*What is needed:* Restate all of the entries exactly. Any picture in them should be skipped.

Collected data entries
_ _ _ _

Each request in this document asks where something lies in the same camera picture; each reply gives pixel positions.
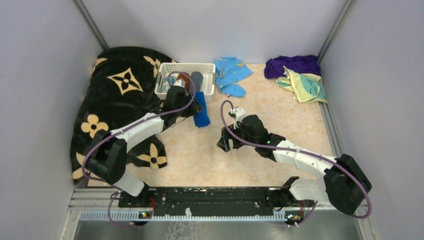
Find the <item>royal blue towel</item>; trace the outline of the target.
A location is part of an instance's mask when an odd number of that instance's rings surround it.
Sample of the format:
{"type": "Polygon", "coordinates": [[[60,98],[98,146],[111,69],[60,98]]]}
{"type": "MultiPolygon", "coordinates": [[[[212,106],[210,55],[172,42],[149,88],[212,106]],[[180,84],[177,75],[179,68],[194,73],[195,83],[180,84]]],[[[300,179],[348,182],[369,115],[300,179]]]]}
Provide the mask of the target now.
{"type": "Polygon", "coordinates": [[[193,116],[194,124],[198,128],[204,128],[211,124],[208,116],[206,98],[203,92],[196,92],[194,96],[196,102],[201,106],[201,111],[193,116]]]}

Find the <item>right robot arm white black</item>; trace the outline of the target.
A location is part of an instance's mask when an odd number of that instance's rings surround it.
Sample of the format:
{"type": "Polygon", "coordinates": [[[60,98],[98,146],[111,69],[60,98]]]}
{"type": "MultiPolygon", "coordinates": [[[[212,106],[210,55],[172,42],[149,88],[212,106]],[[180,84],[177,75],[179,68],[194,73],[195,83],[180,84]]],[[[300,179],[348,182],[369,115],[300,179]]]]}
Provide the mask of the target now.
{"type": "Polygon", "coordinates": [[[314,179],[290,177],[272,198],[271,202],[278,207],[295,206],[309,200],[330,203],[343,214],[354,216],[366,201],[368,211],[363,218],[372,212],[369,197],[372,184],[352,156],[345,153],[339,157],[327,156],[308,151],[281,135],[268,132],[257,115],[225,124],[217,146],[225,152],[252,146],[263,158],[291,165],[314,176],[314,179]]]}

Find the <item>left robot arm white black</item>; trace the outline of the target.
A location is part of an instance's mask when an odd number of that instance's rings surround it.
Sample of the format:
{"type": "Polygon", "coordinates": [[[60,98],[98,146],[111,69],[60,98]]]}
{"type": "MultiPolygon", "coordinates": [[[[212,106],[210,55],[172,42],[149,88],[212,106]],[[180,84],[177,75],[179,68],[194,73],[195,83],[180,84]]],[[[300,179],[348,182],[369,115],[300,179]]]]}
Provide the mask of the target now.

_ _ _ _

*Written answer:*
Each request in this document asks where something lies in the same camera picture; each reply gives pixel positions.
Find the <item>royal blue towel</item>; trace the outline of the target.
A location is part of an instance's mask when an odd number of that instance's rings surround it.
Sample of the format:
{"type": "Polygon", "coordinates": [[[60,98],[98,146],[111,69],[60,98]]]}
{"type": "MultiPolygon", "coordinates": [[[[212,106],[210,55],[172,42],[149,88],[212,106]],[[180,84],[177,75],[179,68],[194,73],[195,83],[180,84]]],[[[300,179],[348,182],[369,115],[300,179]]]]}
Provide the mask of the target now.
{"type": "Polygon", "coordinates": [[[193,116],[194,124],[198,128],[204,128],[211,124],[208,116],[206,98],[203,92],[196,92],[194,96],[196,102],[201,106],[201,111],[193,116]]]}

Find the <item>right robot arm white black</item>; trace the outline of the target.
A location is part of an instance's mask when an odd number of that instance's rings surround it.
Sample of the format:
{"type": "Polygon", "coordinates": [[[60,98],[98,146],[111,69],[60,98]]]}
{"type": "MultiPolygon", "coordinates": [[[[212,106],[210,55],[172,42],[149,88],[212,106]],[[180,84],[177,75],[179,68],[194,73],[195,83],[180,84]]],[[[300,179],[348,182],[369,115],[300,179]]]]}
Provide the mask of the target now.
{"type": "Polygon", "coordinates": [[[314,179],[290,177],[272,198],[271,202],[278,207],[295,206],[309,200],[330,203],[343,214],[354,216],[366,201],[368,211],[363,218],[372,212],[369,197],[372,184],[352,156],[345,153],[339,157],[327,156],[308,151],[281,135],[268,132],[257,115],[225,124],[217,146],[225,152],[252,146],[263,158],[291,165],[314,176],[314,179]]]}

Find the <item>left robot arm white black</item>; trace the outline of the target.
A location is part of an instance's mask when an odd number of that instance's rings surround it.
Sample of the format:
{"type": "Polygon", "coordinates": [[[60,98],[98,146],[111,69],[60,98]]]}
{"type": "MultiPolygon", "coordinates": [[[[212,106],[210,55],[172,42],[149,88],[212,106]],[[180,84],[177,75],[179,68],[194,73],[195,83],[180,84]]],[[[300,179],[348,182],[369,115],[300,179]]]]}
Provide the mask of the target now.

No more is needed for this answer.